Configuring the standard tokenizer

Hi

We use the "standard" tokenizer in custom analyzer definitions. By default
the standard tokenizer splits words on hyphens and ampersands, so for
example "i-mac" is tokenized to "i" and "mac"

Is there any way to configure the behaviour of the standard tokenizer to
stop it splitting words on hyphens and ampersands, while still doing all
the normal tokenizing it does on other punctuation?

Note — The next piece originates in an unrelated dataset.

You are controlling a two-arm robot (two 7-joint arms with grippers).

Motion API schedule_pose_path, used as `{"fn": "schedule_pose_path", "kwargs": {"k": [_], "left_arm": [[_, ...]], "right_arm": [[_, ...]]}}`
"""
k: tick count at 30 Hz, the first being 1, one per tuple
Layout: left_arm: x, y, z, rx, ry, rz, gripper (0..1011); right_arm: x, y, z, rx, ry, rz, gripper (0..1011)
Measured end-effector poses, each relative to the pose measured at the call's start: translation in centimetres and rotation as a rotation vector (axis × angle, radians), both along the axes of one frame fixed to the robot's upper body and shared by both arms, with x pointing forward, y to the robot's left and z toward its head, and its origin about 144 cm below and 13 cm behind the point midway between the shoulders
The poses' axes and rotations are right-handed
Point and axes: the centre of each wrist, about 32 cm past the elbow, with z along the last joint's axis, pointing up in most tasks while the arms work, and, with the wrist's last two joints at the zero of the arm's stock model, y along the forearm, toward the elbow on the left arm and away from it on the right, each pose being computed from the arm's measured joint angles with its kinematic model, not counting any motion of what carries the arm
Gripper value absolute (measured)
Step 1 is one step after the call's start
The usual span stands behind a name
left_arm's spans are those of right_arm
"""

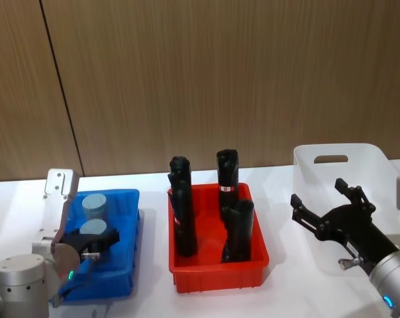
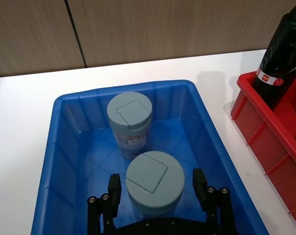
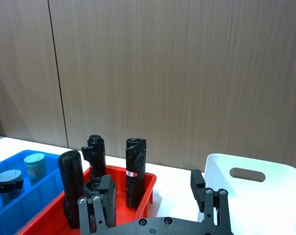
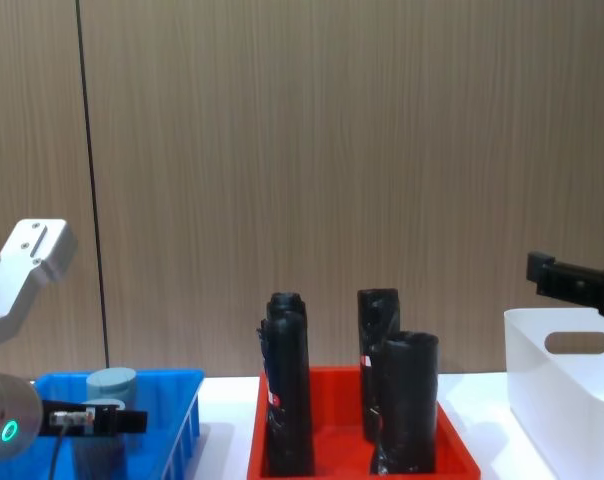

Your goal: Pick the cotton swabs from the blue box and place them into the white box.

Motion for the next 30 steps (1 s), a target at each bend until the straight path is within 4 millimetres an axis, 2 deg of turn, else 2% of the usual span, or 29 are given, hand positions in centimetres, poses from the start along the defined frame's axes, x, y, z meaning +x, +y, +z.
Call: {"fn": "schedule_pose_path", "kwargs": {"k": [5, 8, 12, 19, 30], "left_arm": [[0.1, 0.1, -0.1, -0.004, -0.002, -0.006, 862], [0.1, 0.1, -0.1, -0.006, -0.007, -0.007, 734], [-0.1, 0.1, -0.1, -0.007, -0.015, -0.008, 669], [-0.5, 0.0, 0.3, -0.003, -0.043, -0.014, 669], [-1.7, -0.5, 2.1, 0.027, -0.126, -0.071, 669]], "right_arm": [[0.0, 0.0, 0.0, 0.000, 0.000, 0.000, 1002], [0.0, 0.0, 0.0, 0.000, 0.000, 0.000, 1002], [0.0, 0.0, 0.0, 0.000, 0.000, 0.000, 1002], [0.0, 0.0, 0.0, 0.000, 0.000, 0.000, 1002], [0.0, 0.0, 0.0, 0.000, 0.000, 0.000, 1002]]}}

We could define our own "Pattern" tokenizer using a regex but it seems like
any custom regex we write is unlikely to deal with the myriad unicode
characters the standard tokenizer handles already.

Regards,
Robin

The standard tokenizer is following the Unicode Standard Annex #29, and
doesn't really have any settings besides version and max_token_length. I am
not sure what's your use case, but one possible solution that comes to mind
would be to replace hyphens and ampersands with symbols that don't cause
words to be split, or just remove them. For example, you can replace
hyphens with underscores and remove ampersands. Another interesting
replacement character is ".".

You can achieve it using Mapping Char Filterhttp://www.elasticsearch.org/guide/reference/index-modules/analysis/mapping-charfilter.html
.

$ curl -XPUT http://localhost:9200/test -d '{
"settings" : {
"index" : {
"number_of_shards" : 5,
"number_of_replicas" : 0,
"analysis" : {
"char_filter" : {
"my_filter" : {
"type" : "mapping",
"mappings" : ["'''=>", "-=>_"]
}
},
"analyzer" : {
"my_standard" : {
"type": "custom",
"tokenizer" : "standard",
"char_filter" : ["my_filter"],
"filter" : ["standard", "lowercase", "stop"]
}
}
}
}
}
}'
{"ok":true,"acknowledged":true}
$ curl "localhost:9200/test/_analyze?analyzer=my_standard&pretty=true" -d
"Robin's i-mac is nice."
{
"tokens" : [ {
"token" : "robins",
"start_offset" : 0,
"end_offset" : 7,
"type" : "",
"position" : 1
}, {
"token" : "i_mac",
"start_offset" : 8,
"end_offset" : 13,
"type" : "",
"position" : 2
}, {
"token" : "nice",
"start_offset" : 17,
"end_offset" : 21,
"type" : "",
"position" : 4
} ]
}

On Thursday, August 9, 2012 7:09:12 AM UTC-4, Robin Hughes wrote:

Hi

We use the "standard" tokenizer in custom analyzer definitions. By default
the standard tokenizer splits words on hyphens and ampersands, so for
example "i-mac" is tokenized to "i" and "mac"

Is there any way to configure the behaviour of the standard tokenizer to
stop it splitting words on hyphens and ampersands, while still doing all
the normal tokenizing it does on other punctuation?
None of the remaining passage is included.